» **Work to complete**: In the listing that follows, the lines starting at the one containing "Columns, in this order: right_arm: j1" and ending at the one containing "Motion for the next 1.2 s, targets" are to be returned exactly, both boundary lines included, and no others.

» **Given records**:
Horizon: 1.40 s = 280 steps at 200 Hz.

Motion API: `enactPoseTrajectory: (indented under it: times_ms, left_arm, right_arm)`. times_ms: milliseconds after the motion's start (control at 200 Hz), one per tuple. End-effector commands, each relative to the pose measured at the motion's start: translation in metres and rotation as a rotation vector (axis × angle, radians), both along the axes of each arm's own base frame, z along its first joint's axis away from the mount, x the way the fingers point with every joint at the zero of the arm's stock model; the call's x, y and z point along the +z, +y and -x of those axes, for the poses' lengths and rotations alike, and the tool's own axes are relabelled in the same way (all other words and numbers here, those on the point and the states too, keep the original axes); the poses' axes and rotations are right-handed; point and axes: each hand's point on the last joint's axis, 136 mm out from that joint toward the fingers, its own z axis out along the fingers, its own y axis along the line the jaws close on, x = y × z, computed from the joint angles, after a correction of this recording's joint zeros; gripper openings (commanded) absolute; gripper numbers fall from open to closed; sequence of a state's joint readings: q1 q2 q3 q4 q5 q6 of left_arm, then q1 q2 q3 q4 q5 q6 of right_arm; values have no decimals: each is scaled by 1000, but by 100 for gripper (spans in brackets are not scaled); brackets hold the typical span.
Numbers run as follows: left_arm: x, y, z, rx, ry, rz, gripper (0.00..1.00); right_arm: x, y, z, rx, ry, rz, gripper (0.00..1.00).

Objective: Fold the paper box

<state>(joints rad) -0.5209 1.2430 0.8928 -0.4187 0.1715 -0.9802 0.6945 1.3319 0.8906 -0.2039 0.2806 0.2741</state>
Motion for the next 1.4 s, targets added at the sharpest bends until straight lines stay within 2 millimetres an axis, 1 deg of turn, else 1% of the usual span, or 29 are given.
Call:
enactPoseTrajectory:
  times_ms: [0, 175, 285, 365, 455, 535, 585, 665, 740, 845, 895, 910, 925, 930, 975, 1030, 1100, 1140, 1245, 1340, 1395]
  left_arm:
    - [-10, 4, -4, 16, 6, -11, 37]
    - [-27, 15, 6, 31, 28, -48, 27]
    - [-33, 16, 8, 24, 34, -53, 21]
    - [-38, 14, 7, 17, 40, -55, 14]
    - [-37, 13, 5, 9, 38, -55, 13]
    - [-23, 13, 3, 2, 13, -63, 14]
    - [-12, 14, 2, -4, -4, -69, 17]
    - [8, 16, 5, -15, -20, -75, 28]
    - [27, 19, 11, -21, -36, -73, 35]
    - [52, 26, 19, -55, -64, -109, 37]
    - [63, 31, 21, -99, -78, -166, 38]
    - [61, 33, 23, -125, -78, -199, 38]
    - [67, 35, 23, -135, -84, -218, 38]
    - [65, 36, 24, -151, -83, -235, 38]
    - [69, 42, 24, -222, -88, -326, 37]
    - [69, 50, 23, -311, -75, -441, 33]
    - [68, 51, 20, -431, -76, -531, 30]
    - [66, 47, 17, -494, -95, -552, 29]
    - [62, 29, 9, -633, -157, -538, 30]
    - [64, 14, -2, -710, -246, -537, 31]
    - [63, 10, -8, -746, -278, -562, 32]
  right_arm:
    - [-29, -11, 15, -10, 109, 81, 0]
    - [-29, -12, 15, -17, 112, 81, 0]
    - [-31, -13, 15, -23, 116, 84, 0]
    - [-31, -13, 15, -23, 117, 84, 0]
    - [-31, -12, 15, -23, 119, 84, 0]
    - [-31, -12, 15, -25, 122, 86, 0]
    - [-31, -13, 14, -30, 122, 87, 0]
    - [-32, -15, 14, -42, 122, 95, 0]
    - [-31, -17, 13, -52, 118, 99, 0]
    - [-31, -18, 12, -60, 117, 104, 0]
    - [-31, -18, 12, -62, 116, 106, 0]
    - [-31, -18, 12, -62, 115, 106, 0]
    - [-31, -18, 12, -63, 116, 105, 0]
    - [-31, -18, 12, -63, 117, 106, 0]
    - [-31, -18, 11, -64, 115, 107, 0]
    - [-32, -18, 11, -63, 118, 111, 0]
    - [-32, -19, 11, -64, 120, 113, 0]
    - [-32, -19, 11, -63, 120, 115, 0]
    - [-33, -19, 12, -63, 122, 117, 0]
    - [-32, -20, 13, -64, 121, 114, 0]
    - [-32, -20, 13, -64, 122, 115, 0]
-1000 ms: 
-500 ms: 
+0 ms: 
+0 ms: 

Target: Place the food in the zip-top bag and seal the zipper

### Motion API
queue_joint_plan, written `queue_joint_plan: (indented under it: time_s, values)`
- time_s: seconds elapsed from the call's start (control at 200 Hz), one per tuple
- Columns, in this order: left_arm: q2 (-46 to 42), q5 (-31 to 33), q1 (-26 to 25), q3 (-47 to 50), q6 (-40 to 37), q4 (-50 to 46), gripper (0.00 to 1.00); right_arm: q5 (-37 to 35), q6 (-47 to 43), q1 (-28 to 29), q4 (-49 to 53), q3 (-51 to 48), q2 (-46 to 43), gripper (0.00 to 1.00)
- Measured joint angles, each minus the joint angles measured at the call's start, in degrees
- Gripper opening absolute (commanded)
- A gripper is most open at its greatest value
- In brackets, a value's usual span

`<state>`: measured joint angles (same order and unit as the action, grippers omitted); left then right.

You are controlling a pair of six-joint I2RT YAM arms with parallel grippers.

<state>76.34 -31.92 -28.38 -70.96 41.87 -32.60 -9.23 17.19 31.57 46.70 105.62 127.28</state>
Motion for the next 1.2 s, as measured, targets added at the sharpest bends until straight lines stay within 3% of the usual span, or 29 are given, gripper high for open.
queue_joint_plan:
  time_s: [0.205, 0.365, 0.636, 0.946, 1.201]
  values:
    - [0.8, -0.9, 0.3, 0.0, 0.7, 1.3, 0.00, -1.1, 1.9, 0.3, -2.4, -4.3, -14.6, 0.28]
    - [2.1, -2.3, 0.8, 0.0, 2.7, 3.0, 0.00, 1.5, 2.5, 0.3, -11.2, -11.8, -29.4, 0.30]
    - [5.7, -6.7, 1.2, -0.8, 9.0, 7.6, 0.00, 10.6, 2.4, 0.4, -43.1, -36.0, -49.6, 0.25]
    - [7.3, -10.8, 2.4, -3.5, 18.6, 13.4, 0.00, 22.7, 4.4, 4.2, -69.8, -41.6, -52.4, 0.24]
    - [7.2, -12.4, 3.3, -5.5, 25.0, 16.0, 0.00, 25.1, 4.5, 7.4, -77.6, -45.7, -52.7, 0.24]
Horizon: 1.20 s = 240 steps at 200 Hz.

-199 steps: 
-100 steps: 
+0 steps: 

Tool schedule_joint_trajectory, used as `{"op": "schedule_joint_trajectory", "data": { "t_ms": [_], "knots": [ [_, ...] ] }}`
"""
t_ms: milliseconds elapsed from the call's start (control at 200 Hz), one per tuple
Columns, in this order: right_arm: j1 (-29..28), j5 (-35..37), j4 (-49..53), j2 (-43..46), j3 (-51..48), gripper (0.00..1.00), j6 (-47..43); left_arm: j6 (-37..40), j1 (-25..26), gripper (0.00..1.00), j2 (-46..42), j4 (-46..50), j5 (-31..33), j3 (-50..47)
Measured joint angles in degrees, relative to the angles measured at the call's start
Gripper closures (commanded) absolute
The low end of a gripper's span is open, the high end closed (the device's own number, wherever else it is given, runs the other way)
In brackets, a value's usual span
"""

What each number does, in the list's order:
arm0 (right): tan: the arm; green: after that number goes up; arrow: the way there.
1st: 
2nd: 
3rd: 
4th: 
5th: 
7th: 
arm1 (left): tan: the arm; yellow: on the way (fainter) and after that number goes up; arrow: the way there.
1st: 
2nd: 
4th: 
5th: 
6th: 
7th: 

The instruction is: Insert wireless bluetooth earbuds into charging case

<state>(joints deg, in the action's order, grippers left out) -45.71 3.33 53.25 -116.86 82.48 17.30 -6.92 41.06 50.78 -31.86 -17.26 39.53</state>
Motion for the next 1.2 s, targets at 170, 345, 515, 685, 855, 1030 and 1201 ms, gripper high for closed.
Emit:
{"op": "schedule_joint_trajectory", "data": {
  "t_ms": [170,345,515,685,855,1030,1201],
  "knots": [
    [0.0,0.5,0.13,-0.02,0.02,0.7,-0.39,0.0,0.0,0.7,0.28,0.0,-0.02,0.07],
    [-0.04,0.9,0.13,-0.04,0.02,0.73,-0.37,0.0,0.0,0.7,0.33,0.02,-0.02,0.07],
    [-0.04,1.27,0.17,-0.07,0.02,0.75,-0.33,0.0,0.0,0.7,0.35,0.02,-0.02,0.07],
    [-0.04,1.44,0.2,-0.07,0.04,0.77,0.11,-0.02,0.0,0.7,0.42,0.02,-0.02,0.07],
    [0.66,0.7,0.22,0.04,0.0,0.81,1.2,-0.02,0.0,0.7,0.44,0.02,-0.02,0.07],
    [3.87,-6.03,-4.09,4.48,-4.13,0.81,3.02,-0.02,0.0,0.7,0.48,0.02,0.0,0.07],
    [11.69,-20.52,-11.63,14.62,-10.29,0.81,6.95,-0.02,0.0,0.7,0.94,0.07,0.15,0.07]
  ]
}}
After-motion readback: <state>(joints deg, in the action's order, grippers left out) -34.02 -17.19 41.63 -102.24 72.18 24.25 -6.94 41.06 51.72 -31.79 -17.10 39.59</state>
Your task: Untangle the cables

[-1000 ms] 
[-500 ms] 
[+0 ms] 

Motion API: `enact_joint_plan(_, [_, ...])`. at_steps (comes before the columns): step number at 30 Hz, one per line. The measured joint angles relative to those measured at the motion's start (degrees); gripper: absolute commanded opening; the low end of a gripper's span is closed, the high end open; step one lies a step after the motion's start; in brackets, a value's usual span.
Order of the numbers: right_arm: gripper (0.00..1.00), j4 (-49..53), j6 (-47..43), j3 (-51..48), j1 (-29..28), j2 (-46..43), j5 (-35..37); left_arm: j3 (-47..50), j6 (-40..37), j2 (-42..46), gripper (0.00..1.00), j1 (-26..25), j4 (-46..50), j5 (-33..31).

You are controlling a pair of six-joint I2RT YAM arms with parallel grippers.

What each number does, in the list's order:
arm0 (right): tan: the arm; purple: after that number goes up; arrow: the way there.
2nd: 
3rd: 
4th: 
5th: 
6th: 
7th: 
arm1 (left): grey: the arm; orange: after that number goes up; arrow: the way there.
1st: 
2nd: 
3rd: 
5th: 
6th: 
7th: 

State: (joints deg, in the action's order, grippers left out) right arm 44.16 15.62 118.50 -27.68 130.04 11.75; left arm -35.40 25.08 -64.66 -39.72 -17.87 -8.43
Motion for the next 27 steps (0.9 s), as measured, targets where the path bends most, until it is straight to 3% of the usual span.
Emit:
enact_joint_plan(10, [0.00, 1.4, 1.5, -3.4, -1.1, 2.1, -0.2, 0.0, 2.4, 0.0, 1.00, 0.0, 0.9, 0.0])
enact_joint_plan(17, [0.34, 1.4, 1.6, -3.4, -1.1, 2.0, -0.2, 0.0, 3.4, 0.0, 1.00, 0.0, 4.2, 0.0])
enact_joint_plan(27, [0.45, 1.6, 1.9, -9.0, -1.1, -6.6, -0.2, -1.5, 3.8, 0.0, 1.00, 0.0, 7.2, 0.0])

» **Problem solution**:
Columns, in this order: right_arm: j1 (-29..28), j5 (-35..37), j4 (-49..53), j2 (-43..46), j3 (-51..48), gripper (0.00..1.00), j6 (-47..43); left_arm: j6 (-37..40), j1 (-25..26), gripper (0.00..1.00), j2 (-46..42), j4 (-46..50), j5 (-31..33), j3 (-50..47)
Measured joint angles in degrees, relative to the angles measured at the call's start
Gripper closures (commanded) absolute
The low end of a gripper's span is open, the high end closed (the device's own number, wherever else it is given, runs the other way)
In brackets, a value's usual span
"""

What each number does, in the list's order:
arm0 (right): tan: the arm; green: after that number goes up; arrow: the way there.
1st: 
2nd: 
3rd: 
4th: 
5th: 
7th: 
arm1 (left): tan: the arm; yellow: on the way (fainter) and after that number goes up; arrow: the way there.
1st: 
2nd: 
4th: 
5th: 
6th: 
7th: 

The instruction is: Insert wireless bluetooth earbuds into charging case

<state>(joints deg, in the action's order, grippers left out) -45.71 3.33 53.25 -116.86 82.48 17.30 -6.92 41.06 50.78 -31.86 -17.26 39.53</state>
Motion for the next 1.2 s, targets at 170, 345, 515, 685, 855, 1030 and 1201 ms, gripper high for closed.

The output is now complete.